Generally speaking, for materials with the same structure, the thermal conductivity is higher for lighter atomic masses. However, we found that the thermal conductivity of CaO is lower than that of CaS, despite the lighter atomic mass of O than S. To uncover the underlying physical mechanisms, the thermal conductivity of CaM (M = O, S, Se, Te) and the corresponding response to strain is investigated by performing first-principles calculations along with the phonon Boltzmann transport equation. For unstrained system, the order of thermal conductivity is CaS > CaO > CaSe > CaTe. This order remains unchanged in the strain range of -2% to 5%. When the compressive strain is larger than 2%, the thermal conductivity of CaO surpasses that of CaS and becomes the highest thermal conductivity material among the four compounds. By analyzing the mode-dependent phonon properties, the phonon lifetime is found to be dominant over other influential factors and leads to the disparate response of thermal conductivity under strain.

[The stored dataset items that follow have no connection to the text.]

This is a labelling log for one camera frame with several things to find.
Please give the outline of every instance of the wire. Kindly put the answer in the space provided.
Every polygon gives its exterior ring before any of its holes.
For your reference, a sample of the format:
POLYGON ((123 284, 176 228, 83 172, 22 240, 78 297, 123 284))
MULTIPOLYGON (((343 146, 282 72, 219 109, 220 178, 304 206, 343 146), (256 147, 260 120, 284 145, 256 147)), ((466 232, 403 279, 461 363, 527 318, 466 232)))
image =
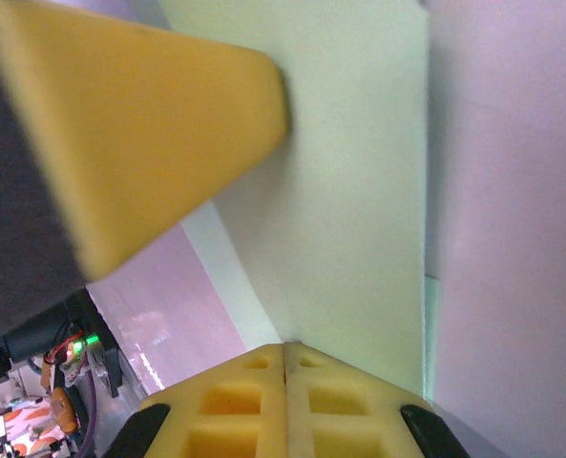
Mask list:
POLYGON ((69 329, 69 327, 71 327, 71 321, 69 320, 69 317, 67 315, 66 319, 62 322, 62 324, 60 324, 60 327, 58 327, 55 336, 53 336, 52 346, 57 345, 57 339, 63 336, 66 333, 66 331, 69 329))
POLYGON ((89 370, 86 372, 85 376, 88 382, 88 388, 90 389, 90 413, 88 419, 88 430, 83 438, 83 444, 79 448, 74 458, 86 458, 92 451, 94 446, 94 432, 95 432, 95 417, 97 414, 96 407, 96 393, 94 384, 94 375, 92 374, 92 368, 88 365, 89 370))
POLYGON ((34 358, 27 359, 28 367, 32 369, 36 375, 41 375, 43 373, 43 369, 41 369, 37 363, 34 362, 34 358))
POLYGON ((74 413, 76 414, 77 418, 79 419, 79 427, 81 440, 77 443, 77 446, 80 447, 80 442, 83 440, 82 438, 85 437, 85 433, 88 430, 88 409, 85 407, 85 403, 83 402, 83 398, 79 393, 79 388, 76 385, 73 386, 62 386, 66 395, 69 397, 69 401, 71 402, 71 406, 73 406, 74 413))
POLYGON ((76 339, 78 339, 79 337, 81 337, 83 335, 83 331, 79 331, 76 334, 74 334, 73 336, 69 337, 66 341, 64 341, 63 343, 61 343, 60 345, 58 345, 53 351, 50 351, 49 355, 45 355, 45 363, 47 364, 55 364, 55 357, 57 356, 57 354, 59 353, 59 351, 62 348, 66 348, 67 346, 69 346, 69 344, 72 341, 75 341, 76 339))
POLYGON ((88 350, 87 349, 83 350, 83 353, 81 354, 81 359, 76 365, 76 369, 73 372, 71 372, 70 375, 65 374, 65 378, 66 378, 65 385, 74 385, 76 383, 76 380, 81 375, 81 369, 83 368, 84 365, 86 365, 87 354, 88 354, 88 350))

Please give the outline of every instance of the cable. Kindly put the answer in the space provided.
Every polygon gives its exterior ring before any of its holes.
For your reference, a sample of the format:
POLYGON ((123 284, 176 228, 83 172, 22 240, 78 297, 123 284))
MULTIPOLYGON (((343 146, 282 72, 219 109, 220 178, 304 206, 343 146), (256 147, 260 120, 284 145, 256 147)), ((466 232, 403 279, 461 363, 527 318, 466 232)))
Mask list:
POLYGON ((73 386, 63 386, 66 395, 68 396, 71 406, 73 406, 74 413, 76 414, 77 418, 79 419, 79 428, 81 431, 81 443, 83 443, 83 437, 87 434, 88 431, 88 423, 90 423, 90 417, 88 416, 88 409, 85 407, 83 403, 83 399, 79 394, 79 389, 76 385, 73 386))
POLYGON ((47 364, 55 364, 55 357, 57 356, 57 354, 59 353, 59 351, 62 348, 66 348, 67 346, 69 346, 69 344, 72 341, 75 341, 76 339, 78 339, 79 337, 81 337, 83 335, 83 331, 79 331, 76 334, 74 334, 73 336, 69 337, 66 341, 64 341, 63 343, 61 343, 60 345, 58 345, 53 351, 50 351, 49 355, 45 355, 45 363, 47 364))
POLYGON ((41 375, 43 373, 43 369, 41 369, 38 364, 34 362, 33 358, 28 358, 26 362, 28 363, 28 367, 32 369, 32 372, 34 372, 36 375, 41 375))
POLYGON ((60 324, 60 327, 57 329, 55 336, 53 336, 52 346, 57 345, 57 339, 63 336, 68 331, 69 327, 71 327, 71 321, 69 320, 68 311, 67 311, 66 319, 64 320, 64 322, 62 322, 62 324, 60 324))
POLYGON ((88 454, 92 452, 92 444, 94 441, 95 416, 97 414, 97 407, 95 400, 94 376, 92 375, 91 368, 85 373, 85 377, 88 379, 88 388, 90 389, 90 418, 88 420, 88 430, 85 433, 85 437, 83 438, 83 444, 81 444, 81 448, 76 453, 74 458, 86 458, 88 454))

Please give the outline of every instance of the green led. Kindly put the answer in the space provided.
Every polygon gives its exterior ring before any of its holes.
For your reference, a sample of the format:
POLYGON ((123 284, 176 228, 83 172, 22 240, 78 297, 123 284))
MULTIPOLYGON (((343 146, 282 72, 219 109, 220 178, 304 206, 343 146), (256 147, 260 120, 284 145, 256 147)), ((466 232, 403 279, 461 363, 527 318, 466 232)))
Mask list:
POLYGON ((95 343, 98 342, 98 341, 99 341, 98 336, 96 336, 95 334, 94 334, 93 336, 88 337, 88 338, 85 340, 85 342, 87 342, 88 345, 95 344, 95 343))

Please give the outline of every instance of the black rubber pad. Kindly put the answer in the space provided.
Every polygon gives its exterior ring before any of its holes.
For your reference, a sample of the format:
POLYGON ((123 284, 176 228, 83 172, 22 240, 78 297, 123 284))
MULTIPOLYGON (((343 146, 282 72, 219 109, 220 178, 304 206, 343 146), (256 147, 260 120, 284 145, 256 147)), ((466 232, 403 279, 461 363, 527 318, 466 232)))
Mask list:
POLYGON ((170 406, 155 404, 132 415, 102 458, 144 458, 168 413, 170 406))
POLYGON ((469 458, 439 415, 412 405, 401 407, 401 415, 426 458, 469 458))

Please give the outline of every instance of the orange component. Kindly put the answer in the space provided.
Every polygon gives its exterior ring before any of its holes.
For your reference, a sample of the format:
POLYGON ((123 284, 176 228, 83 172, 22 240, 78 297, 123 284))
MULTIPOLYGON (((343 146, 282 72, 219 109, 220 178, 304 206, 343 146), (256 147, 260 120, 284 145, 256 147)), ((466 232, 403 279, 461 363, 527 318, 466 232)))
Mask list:
POLYGON ((43 360, 43 365, 41 366, 41 386, 45 388, 47 392, 50 390, 50 380, 52 379, 52 365, 46 363, 43 360))
POLYGON ((54 388, 52 393, 52 411, 55 422, 65 434, 77 431, 76 416, 73 405, 61 387, 54 388))
POLYGON ((33 410, 27 417, 26 420, 33 420, 34 418, 38 417, 46 417, 50 414, 51 410, 49 407, 40 407, 36 410, 33 410))
POLYGON ((36 453, 38 450, 42 450, 43 448, 50 446, 54 442, 57 442, 57 439, 55 439, 54 437, 45 437, 43 439, 39 439, 31 447, 31 453, 36 453))
POLYGON ((28 448, 24 444, 15 444, 13 446, 15 451, 17 451, 21 456, 28 455, 28 448))
POLYGON ((19 417, 22 413, 22 409, 20 408, 19 410, 14 410, 13 412, 9 412, 5 414, 5 423, 8 423, 14 419, 16 419, 17 417, 19 417))

Moreover, the changing trend of three-phonon scattering phase space is consistent with that of phonon lifetime, which is directly correlated to the phonon frequency gap induced by the LO-TO splitting. The variation of Born effective charge is found to be opposite for CaM. The Born effective charge of CaO decreases with tensile strain increasing, demonstrating stronger charge delocalization and lower ionicity, while the Born effective charges of CaS, CaSe, and CaTe show a dramatic increase. Such variation indicates that the bonding nature can be effectively tuned by external strain, thus affecting the phonon anharmonic properties and thermal conductivity. The difference of bonding nature is further confirmed by the band structure. Our results show that the bonding nature of CaM can be modulated by external strain and leads to disparate strain dependent thermal conductivity.